Say something – do it soon, it’s too quiet in this room
I need noise, I need the buzz of a sub
Need the crack of a whip, need some blood in the cut

– K Flay

Something I’ve heard multiple times throughout the pandemic is the assumption that introverts will be fine. After all, we like staying inside and keeping things low-key and not interacting with anyone… right?

Well, as it turns out, not really.

No-one, not even the most introverted introvert, is supposed to live like this for a year or more.

For me, once the initial tidal wave of panic and fear passed sometime in late March last year, the not-okayness has been a slowly rising fog.
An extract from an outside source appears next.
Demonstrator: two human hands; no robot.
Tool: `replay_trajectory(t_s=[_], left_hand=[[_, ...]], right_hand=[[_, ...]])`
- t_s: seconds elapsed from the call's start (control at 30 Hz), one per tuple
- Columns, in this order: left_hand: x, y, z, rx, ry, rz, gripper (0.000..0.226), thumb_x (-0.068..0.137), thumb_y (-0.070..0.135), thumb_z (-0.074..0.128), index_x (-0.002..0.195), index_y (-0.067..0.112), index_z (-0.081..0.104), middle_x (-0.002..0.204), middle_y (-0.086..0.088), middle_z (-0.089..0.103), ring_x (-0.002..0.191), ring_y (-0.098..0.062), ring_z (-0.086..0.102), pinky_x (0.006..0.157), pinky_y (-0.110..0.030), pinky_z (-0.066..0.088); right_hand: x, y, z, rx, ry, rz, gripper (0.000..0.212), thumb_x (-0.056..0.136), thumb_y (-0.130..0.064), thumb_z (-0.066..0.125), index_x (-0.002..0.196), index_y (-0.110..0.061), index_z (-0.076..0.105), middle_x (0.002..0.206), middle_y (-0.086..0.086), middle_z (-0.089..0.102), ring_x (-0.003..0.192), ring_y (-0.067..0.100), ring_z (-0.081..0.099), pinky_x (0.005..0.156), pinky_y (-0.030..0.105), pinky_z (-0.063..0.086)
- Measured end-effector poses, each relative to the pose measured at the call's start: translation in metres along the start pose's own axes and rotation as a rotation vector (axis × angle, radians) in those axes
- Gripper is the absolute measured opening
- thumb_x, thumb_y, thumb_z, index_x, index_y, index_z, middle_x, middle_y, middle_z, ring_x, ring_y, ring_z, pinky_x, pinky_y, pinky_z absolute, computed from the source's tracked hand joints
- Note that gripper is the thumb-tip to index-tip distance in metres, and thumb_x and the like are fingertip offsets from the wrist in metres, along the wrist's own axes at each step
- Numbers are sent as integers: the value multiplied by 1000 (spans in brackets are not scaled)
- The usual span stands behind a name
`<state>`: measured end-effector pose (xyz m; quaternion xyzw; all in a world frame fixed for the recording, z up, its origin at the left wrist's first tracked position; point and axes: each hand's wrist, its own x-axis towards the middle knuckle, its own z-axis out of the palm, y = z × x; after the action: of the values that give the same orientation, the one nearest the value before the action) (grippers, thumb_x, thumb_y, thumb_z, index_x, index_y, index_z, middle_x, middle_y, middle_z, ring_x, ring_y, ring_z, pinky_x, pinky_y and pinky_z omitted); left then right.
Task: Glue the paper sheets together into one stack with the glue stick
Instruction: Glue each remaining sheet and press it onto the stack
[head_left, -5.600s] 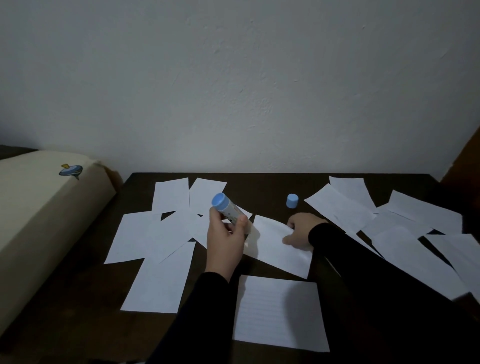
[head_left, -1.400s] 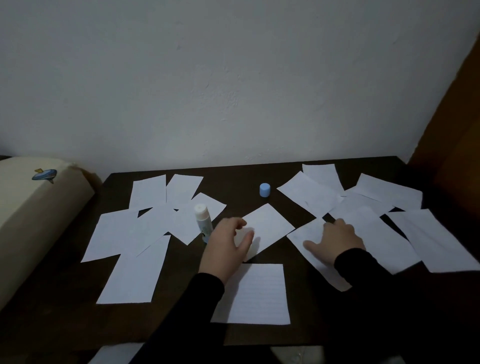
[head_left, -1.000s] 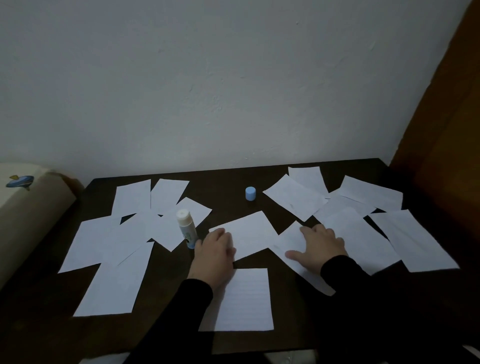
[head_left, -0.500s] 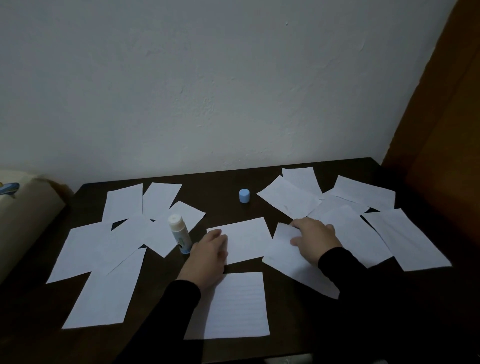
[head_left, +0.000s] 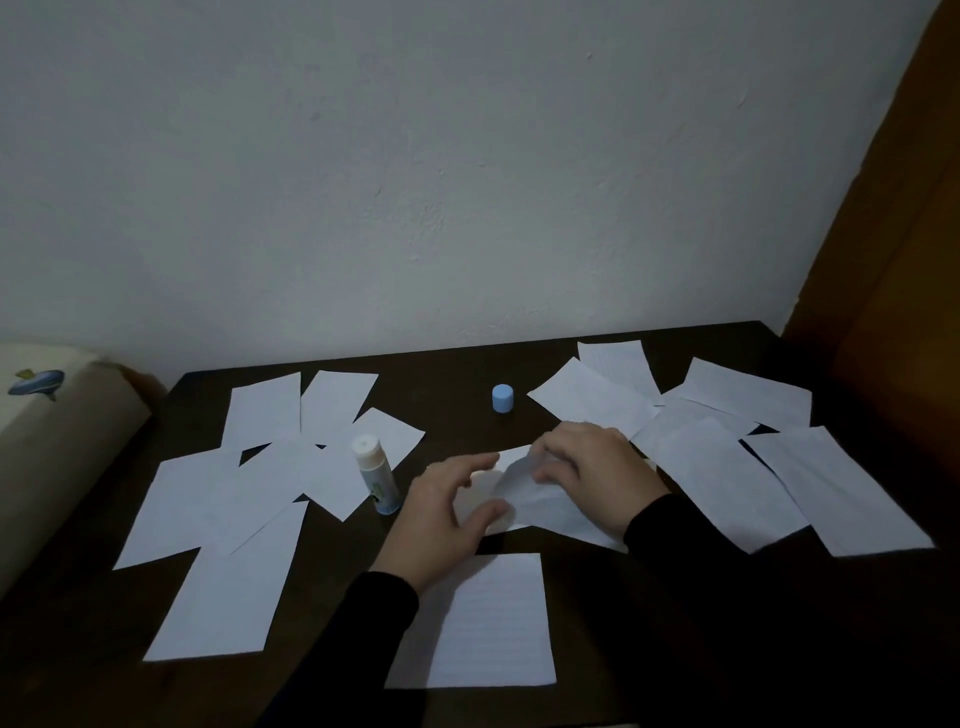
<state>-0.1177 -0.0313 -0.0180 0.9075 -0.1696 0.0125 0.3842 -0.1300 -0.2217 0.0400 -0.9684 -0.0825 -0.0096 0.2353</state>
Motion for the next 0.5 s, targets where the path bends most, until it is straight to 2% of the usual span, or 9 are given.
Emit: replay_trajectory(t_s=[0.07, 0.13, 0.23, 0.3, 0.37, 0.4, 0.43, 0.5], left_hand=[[-2, 5, -2, -87, 18, -23, 21, 89, 31, 66, 103, 45, 60, 90, 23, 62, 86, 2, 55, 74, -15, 45], [-2, 8, -5, -171, 91, -78, 8, 89, 27, 65, 91, 35, 66, 80, 12, 64, 77, -5, 58, 69, -21, 49], [-1, 7, -11, -321, 175, -257, 10, 89, 26, 65, 97, 32, 64, 85, 12, 64, 82, -2, 59, 69, -15, 47], [-1, 4, -13, -385, 207, -345, 16, 90, 26, 65, 105, 30, 63, 92, 14, 65, 87, 0, 59, 68, -12, 44], [-2, 1, -13, -398, 224, -392, 21, 90, 28, 65, 110, 29, 61, 95, 13, 66, 90, -2, 60, 70, -13, 44], [-2, -1, -13, -394, 231, -406, 22, 90, 28, 65, 112, 27, 61, 95, 11, 66, 90, -4, 60, 72, -14, 45], [-2, -3, -12, -381, 237, -417, 23, 90, 28, 64, 113, 25, 61, 94, 10, 66, 89, -5, 60, 74, -16, 46], [-3, -6, -11, -311, 251, -426, 25, 92, 30, 61, 116, 23, 61, 88, 8, 64, 83, -6, 59, 73, -17, 47]], right_hand=[[1, -2, 5, 2, 6, -74, 13, 96, -29, 55, 106, -28, 63, 110, -10, 59, 104, 9, 50, 103, 35, 32], [4, 1, 8, -27, 78, -82, 20, 94, -38, 56, 113, -32, 59, 115, -12, 57, 108, 8, 46, 104, 36, 31], [12, 15, 11, -85, 228, 97, 56, 86, -54, 60, 136, -38, 40, 138, -6, 41, 127, 15, 37, 108, 39, 28], [17, 27, 14, 31, 225, 280, 73, 83, -56, 65, 144, -35, 29, 146, -1, 35, 133, 20, 34, 110, 43, 31], [20, 36, 20, 260, 111, 419, 72, 84, -50, 67, 143, -28, 34, 139, 2, 47, 124, 20, 45, 107, 41, 40], [21, 38, 24, 377, 36, 463, 65, 86, -47, 66, 141, -23, 40, 128, 1, 55, 115, 17, 51, 102, 36, 43], [22, 39, 27, 444, -18, 485, 56, 88, -44, 64, 136, -19, 48, 116, -1, 59, 105, 14, 53, 95, 30, 44], [24, 40, 34, 441, -16, 482, 39, 91, -37, 63, 124, -15, 59, 96, -6, 59, 92, 9, 52, 85, 24, 41]])
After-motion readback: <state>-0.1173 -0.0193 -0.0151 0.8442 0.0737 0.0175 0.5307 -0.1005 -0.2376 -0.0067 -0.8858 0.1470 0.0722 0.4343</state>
Some days it’s denser than others. Sometimes I almost think it’s almost cleared, then I’ll realise I can’t see a metre in front of my face. And one of the things that is driving me absolutely crazy is the relentless fucking quietness of everything.

As I recently told my friends, “I want to go clubbing. I don’t even really like clubbing any more, but I want to go.” I want to go to a packed London bar, the kind of place where you have to fight your way through a crowd just to get a drink. I want to dance shoulder-to-shoulder with strangers, make eye contact with a girl I’ll never dare approach, accept a drink thrust at me by a guy I’ll never fuck.
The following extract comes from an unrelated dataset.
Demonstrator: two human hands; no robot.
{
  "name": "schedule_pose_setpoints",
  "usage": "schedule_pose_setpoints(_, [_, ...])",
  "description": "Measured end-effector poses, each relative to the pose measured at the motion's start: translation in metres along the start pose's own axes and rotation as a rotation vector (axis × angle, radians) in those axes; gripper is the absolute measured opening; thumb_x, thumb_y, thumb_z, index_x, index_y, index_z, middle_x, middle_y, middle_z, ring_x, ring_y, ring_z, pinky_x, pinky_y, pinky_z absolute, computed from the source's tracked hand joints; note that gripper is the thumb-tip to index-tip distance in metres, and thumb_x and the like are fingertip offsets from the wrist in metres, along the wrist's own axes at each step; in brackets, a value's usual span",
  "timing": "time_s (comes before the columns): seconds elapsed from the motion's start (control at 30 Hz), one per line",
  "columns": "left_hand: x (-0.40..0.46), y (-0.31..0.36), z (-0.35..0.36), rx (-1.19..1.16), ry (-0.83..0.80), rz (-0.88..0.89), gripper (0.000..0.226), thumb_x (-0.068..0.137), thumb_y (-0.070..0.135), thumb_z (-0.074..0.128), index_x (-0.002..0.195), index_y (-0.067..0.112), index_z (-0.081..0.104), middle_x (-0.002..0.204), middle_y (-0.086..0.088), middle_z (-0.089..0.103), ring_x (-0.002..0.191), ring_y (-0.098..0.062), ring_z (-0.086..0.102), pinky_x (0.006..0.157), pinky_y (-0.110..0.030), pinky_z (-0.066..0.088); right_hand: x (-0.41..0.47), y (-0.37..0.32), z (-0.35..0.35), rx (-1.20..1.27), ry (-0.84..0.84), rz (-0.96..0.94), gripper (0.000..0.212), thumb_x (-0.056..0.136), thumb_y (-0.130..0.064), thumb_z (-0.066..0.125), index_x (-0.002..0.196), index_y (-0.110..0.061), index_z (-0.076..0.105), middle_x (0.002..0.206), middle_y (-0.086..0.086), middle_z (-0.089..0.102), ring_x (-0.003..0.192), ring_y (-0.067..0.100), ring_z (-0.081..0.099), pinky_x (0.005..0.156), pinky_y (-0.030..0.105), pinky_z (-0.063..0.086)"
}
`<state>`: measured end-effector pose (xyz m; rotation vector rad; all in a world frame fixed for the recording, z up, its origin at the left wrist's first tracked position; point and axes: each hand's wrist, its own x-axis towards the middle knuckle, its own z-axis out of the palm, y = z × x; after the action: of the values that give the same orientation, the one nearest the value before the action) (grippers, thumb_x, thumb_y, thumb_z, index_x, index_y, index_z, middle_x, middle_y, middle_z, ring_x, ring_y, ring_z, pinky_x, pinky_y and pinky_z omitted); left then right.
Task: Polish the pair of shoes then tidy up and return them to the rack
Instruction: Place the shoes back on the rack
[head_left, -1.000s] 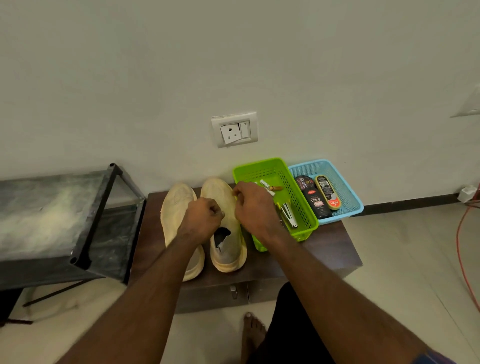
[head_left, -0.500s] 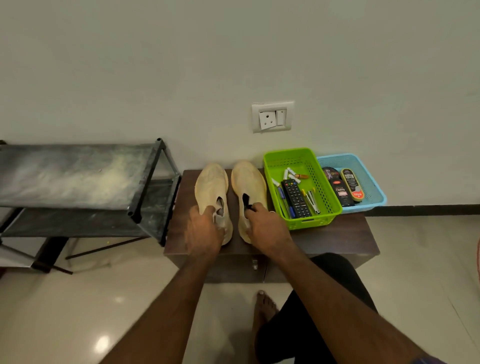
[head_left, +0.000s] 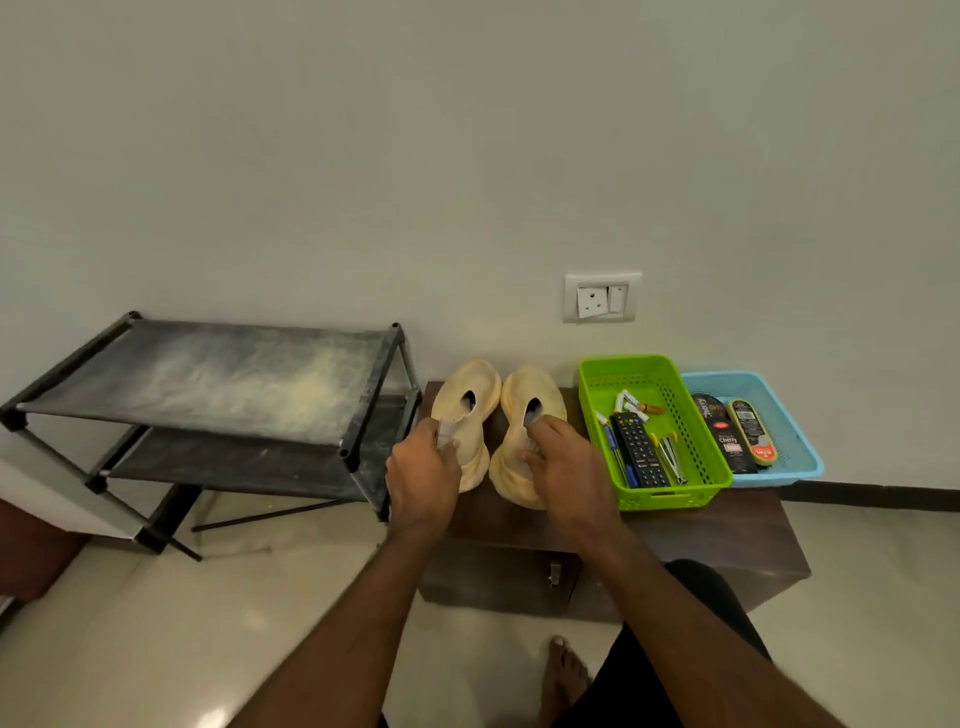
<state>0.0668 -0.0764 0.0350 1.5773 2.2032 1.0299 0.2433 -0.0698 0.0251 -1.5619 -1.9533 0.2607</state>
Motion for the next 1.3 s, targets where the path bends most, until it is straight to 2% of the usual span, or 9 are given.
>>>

I want to be the first on the dancefloor at a sex club, shamelessly pulling my dress off over my head to reveal something extraordinarily black and tiny and lacy underneath. To take a spin around the pole before I’ve drunk enough to render it a bad idea. To blow a kiss to that cute couple and wonder if it’s their first time when they blush. I want to hear the music punctuated by whip cracks and squeals of blissful pain and moans of pleasure.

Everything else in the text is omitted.